Sakura memukul-mukul sofa dengan gemas. "Dari tadi juga aku ingin ngejelasin, tapi Kakak sendiri yang malah mengintimidasi dan melotot terus. Sebenarnya pekerjaan Kakak ini pilot atau pengacara, sih?!"

"Tsk." Sang kakak mencari pembelaan. "Lihat kan, Kek?"

"Hei, jangan mencari pembelaan ke Kakek!"

"Yang cari pembelaan itu sebenarnya siapa?"

"Sudah, sudah." Jiraiya mengusap rambut Sakura lagi. Menghentikan kedua cucunya yang sedang adu pelototan.

"Sebentar, Kek. Sedikit lagi Kakak kalah karena bakal kedip duluan."

"Otakmu mulai sedikit terganggu, ya?!"

Jiraiya mendesah lelah, langsung menutup mata Sakura dengan sebelah tangan agar pertengkaran konyol ini cepat selesai.

Sakura memberontak. "HUAAAAAAA, KENAPA MATAKU DITUTUP KAKEK?!"

"Kau tidak akan pernah bisa menang dariku, akui saja itu." Dengus Sasori dengan kepongahan.

"Ini enggak adil! Kakek pilih kasih!"

"Sudah, jangan bertengkar!" dengan tegas, Jiraiya menghentikan semuanya sebelum jadi runyam. "Kalian berdua ini intinya saling menyayangi. Tapi tadi Sakura salah, Sasori benar-benar khawatir karena enggak dapat kabar darimu."

Sakura merundukkan kepala, menyatukan telunjuknya. "Yah, maaf ... aku enggak bermaksud buat Kakak jadi khawatir."

Sasori mendengus gemas dan tampak ingin mengomel lagi sebelum akhirnya dipotong oleh Jiraiya.

"Sasori juga salah, kau terlalu keras kepala dan enggak mau mendengarkan penjelasan adikmu."

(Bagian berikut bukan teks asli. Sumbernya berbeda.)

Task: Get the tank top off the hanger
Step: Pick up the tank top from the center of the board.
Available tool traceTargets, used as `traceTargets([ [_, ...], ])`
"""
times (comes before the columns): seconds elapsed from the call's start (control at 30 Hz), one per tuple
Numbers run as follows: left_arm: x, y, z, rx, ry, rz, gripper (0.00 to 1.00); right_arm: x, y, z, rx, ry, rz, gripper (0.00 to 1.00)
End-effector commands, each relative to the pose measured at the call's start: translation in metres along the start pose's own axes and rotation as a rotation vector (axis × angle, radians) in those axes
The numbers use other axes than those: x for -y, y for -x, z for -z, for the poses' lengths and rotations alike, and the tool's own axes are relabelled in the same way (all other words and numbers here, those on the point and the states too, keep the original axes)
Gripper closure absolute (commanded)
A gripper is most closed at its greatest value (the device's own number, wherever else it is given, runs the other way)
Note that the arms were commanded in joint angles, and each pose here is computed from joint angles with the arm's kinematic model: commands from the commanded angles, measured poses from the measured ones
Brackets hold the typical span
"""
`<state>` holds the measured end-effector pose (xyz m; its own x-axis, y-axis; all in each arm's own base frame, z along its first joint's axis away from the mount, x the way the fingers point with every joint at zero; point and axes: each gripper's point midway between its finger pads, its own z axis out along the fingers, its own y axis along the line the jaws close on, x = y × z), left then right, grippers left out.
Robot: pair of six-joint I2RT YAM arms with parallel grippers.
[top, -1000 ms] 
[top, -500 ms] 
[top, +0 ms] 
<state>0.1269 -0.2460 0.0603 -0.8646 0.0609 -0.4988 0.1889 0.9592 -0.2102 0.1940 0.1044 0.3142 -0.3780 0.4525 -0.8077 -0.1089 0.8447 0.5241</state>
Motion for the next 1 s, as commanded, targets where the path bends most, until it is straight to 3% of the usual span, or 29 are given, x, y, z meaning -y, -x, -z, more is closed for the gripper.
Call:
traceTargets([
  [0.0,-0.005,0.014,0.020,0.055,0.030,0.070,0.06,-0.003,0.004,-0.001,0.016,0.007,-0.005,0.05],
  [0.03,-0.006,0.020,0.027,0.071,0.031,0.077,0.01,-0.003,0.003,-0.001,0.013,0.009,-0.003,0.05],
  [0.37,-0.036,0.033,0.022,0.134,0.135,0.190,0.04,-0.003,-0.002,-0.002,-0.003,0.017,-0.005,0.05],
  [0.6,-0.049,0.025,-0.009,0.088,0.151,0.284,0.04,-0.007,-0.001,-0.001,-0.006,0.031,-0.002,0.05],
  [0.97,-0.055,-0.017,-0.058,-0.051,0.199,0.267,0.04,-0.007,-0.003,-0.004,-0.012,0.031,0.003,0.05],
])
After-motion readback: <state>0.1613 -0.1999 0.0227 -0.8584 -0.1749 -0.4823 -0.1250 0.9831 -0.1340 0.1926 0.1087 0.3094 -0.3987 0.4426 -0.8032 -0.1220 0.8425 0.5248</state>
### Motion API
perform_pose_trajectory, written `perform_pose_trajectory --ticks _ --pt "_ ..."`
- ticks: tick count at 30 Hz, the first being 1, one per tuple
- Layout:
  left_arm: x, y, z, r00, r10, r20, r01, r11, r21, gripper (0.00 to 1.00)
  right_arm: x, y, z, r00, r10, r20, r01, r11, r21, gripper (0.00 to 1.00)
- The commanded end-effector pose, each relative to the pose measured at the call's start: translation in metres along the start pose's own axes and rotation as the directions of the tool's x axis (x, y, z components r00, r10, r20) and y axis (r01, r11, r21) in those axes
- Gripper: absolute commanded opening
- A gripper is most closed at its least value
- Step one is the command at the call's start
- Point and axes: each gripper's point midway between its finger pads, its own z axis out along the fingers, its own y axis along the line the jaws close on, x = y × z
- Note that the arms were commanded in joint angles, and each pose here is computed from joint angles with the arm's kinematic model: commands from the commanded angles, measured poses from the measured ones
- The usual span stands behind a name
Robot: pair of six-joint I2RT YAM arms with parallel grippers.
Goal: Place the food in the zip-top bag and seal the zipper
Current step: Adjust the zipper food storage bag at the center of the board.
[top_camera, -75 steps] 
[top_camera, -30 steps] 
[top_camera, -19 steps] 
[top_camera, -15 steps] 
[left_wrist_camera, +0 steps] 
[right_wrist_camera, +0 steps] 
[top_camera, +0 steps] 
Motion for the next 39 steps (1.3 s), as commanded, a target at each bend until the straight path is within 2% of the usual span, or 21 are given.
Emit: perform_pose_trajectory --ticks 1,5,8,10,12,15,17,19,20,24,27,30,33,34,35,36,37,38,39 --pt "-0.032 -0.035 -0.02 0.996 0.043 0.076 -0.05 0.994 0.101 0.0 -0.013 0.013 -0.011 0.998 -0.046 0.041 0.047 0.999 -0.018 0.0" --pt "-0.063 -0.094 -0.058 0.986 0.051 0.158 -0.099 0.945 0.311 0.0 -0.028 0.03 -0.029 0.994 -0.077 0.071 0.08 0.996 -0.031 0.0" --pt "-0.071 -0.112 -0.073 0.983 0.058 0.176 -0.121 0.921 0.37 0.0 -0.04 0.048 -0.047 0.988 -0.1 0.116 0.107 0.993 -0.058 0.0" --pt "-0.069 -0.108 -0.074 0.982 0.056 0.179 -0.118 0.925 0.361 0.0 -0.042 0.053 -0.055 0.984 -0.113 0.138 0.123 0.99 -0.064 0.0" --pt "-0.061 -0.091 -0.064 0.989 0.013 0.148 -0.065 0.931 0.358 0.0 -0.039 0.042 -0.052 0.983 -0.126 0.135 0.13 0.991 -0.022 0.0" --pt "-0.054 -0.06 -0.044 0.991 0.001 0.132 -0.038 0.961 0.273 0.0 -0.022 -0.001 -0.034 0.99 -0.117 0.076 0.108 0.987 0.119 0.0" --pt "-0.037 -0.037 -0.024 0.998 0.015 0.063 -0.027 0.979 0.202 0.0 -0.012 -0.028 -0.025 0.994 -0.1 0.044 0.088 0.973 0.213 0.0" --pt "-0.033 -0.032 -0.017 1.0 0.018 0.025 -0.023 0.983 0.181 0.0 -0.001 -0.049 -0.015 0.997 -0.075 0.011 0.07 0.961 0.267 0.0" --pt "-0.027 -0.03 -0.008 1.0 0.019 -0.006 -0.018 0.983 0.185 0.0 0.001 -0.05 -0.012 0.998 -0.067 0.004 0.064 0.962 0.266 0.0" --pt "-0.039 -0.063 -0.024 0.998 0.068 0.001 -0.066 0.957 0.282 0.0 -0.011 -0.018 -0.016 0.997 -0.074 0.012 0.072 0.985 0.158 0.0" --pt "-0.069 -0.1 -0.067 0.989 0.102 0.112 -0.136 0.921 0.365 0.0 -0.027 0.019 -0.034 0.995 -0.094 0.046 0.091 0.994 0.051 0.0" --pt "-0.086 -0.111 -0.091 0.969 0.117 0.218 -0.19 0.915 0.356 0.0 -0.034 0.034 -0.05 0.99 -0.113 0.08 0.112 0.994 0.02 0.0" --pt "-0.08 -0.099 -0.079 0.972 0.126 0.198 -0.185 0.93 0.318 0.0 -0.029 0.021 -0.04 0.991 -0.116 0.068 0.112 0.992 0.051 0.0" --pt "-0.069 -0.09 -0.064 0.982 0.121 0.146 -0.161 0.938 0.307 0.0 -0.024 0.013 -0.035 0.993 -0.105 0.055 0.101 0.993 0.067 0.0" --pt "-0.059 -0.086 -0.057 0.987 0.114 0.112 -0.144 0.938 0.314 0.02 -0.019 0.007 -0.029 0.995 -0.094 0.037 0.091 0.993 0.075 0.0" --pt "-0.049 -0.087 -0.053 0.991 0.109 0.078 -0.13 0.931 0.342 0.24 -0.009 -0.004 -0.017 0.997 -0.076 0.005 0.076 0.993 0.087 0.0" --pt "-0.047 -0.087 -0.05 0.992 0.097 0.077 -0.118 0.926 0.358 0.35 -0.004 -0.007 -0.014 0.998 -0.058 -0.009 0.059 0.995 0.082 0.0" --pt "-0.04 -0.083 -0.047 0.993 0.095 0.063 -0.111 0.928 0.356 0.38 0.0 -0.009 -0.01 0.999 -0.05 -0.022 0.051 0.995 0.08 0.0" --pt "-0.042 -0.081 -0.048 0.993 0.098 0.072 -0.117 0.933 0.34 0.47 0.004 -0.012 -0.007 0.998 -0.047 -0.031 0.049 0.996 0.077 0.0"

Ah, adem sekali nasihat orang tua berambut uban panjang ini. Cocok sekali menjadi Biksu Tong untuk mencari kitab suci ke barat, meski dibayangan saya beliau lebih mirip dukun sih.

Sasori cemberut, sedikit tidak mau disalahkan. "Aku khawatir padanya."

"Khawatir boleh, tapi egomu jangan jadi batu." Terlihat Sasori ingin melayangkan protes. "Sudah, hentikan permasalahan sepele ini. Karena Kakek dan Sakura butuh asupan makanan untuk hidup, bagaimana kalau kita dengar penjelasan adikmu ini sembari makan malam, hm?" dan akhirnya terbujuk juga.